The bus was on its way back to First Assembly of God in Radcliff after a day-long outing to King's Island amusement park. A quarter century later, families and the community still mourn when confronted with their memories.
In four days of special coverage, The News-Enterprise explores the bus crash's impact on the occupants and their families, the community and laws regarding bus safety and alcohol use.
Our Precious Loss: 25 years later begins in Sunday's edition of The News-Enterprise.
BUS CRASH EVENTS
Survivors will commemorate the 25th anniversary of the wreck in a familiar setting. A memorial service is slated from 5 to 6 p.m. Tuesday inside the gymnasium of North Hardin High School in Radcliff, said Lee Williams, who lost his wife and two daughters in the crash.

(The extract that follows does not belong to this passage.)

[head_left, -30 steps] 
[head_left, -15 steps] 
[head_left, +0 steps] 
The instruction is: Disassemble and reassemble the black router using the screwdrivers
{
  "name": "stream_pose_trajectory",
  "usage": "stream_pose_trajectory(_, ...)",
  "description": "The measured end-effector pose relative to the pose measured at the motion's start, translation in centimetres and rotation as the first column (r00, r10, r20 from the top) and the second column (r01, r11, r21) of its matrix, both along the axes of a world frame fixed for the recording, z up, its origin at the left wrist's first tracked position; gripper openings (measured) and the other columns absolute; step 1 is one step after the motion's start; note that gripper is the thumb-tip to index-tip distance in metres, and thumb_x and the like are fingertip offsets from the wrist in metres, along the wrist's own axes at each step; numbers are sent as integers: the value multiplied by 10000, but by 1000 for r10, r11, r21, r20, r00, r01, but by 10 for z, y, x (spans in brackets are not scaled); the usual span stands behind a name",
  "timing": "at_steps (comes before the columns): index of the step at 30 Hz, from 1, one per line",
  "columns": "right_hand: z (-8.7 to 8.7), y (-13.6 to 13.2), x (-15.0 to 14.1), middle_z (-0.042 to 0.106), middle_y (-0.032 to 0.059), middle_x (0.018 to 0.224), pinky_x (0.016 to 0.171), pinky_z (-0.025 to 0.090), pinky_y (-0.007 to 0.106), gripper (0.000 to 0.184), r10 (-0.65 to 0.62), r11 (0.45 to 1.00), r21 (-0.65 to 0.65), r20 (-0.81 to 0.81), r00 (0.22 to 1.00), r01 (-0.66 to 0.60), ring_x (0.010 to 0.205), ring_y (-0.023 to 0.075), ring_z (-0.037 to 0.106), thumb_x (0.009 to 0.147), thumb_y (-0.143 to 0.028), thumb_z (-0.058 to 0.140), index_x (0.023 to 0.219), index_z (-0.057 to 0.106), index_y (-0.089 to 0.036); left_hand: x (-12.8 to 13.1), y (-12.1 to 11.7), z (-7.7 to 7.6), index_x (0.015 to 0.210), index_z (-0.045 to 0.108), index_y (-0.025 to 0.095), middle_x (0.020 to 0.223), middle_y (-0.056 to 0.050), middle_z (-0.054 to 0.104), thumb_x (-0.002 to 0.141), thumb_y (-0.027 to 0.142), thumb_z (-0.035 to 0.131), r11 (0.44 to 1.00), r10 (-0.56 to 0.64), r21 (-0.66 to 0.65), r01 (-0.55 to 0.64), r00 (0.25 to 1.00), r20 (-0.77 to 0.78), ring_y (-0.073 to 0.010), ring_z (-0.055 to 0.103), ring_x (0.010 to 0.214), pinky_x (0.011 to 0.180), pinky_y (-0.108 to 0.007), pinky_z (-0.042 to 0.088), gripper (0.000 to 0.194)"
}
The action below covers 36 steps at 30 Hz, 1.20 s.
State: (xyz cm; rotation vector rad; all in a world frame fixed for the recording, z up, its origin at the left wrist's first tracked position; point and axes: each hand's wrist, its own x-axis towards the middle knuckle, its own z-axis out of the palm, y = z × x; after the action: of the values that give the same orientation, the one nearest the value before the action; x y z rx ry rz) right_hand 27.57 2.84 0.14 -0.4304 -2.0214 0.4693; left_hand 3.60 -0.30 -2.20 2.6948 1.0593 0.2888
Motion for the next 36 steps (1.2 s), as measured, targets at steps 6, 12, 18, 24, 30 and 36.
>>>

Williams said the national president of Mothers Against Drunk Driving, Jan Withers, is scheduled to speak, as is Radcliff Mayor J.J. Duvall.
Survivors are expected to share their thoughts during the one-hour memorial. A full agenda of speakers has not yet been released.
Williams said the memorial service was scheduled at the school because organizers are expecting a crowd of 500 or more, which is too large for North Hardin Memorial Gardens, the site of the bus crash memorial, and Radcliff First Assembly of God, the home church of most of the victims.
Following the service, a private viewing of the documentary IMPACT: After the Crash will be held at the Historic State Theater in Elizabethtown for survivors and families of the victims.